__DIRECTIONS FOR THIS TASK__
Where the word "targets" occurs in a line of the data, return the whole line.

__SOURCE RECORDS__
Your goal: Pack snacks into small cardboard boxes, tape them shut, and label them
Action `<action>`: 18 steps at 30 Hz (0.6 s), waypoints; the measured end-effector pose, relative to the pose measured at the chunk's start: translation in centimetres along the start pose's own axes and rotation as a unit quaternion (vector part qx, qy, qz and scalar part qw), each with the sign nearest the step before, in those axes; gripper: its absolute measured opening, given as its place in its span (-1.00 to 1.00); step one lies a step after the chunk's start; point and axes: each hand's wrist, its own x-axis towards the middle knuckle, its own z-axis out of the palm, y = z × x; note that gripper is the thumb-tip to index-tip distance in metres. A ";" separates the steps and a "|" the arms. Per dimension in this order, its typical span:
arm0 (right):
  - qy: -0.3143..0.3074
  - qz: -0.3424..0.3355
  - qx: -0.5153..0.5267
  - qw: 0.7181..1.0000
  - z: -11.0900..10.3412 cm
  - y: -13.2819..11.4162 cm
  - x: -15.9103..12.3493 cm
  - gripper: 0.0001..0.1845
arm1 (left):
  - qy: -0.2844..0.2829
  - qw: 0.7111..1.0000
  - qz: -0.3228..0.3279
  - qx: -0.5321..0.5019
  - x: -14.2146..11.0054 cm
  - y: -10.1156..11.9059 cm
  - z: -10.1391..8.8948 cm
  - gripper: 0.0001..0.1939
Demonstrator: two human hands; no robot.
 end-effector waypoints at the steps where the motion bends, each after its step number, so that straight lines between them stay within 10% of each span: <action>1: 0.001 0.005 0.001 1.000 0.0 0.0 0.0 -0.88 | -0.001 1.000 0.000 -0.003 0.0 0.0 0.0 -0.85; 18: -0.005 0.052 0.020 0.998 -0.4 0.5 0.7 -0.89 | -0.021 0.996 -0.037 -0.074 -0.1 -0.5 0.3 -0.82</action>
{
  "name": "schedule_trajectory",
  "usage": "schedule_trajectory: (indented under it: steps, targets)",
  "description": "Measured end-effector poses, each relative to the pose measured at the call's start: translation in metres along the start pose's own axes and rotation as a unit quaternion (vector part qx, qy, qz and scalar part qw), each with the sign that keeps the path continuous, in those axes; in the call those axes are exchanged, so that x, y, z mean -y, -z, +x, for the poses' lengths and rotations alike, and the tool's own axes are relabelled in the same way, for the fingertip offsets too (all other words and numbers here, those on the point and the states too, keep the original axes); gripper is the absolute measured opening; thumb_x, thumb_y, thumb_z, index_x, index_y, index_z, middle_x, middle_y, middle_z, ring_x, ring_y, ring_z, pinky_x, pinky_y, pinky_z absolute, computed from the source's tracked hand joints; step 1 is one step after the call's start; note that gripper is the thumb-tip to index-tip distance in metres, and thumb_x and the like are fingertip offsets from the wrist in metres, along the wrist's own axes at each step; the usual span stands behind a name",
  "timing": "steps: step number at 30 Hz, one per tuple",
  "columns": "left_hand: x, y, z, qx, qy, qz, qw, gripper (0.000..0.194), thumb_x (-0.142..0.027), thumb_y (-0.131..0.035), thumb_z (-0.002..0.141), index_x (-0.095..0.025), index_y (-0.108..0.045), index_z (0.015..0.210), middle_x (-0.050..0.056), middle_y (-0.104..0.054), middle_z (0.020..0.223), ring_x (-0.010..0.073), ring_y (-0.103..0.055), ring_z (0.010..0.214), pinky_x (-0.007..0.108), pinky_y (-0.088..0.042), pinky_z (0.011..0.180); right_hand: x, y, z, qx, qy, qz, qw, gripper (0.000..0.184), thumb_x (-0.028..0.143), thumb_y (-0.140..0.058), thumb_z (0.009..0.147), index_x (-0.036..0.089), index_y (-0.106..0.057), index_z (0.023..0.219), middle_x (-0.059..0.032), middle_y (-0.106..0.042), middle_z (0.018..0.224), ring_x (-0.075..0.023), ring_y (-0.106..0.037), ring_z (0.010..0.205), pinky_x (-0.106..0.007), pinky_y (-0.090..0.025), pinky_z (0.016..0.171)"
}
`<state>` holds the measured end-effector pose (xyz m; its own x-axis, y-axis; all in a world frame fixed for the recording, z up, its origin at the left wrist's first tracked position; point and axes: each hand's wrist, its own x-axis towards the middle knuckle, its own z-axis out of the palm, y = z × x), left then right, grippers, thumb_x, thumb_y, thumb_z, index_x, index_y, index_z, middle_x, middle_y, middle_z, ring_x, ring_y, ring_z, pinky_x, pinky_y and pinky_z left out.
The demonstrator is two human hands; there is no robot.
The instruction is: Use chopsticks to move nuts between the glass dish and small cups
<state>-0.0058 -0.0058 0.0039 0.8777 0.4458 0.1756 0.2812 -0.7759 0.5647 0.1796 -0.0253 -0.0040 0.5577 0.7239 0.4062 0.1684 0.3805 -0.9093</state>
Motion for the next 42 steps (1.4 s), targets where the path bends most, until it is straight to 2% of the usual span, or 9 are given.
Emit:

__RESULT FOR THIS TASK__
  "usage": "schedule_trajectory: (indented under it: steps, targets)",
Motion for the next 42 steps (1.4 s), targets where the path bends most, until it is straight to 2% of the usual span, or 9 are given.

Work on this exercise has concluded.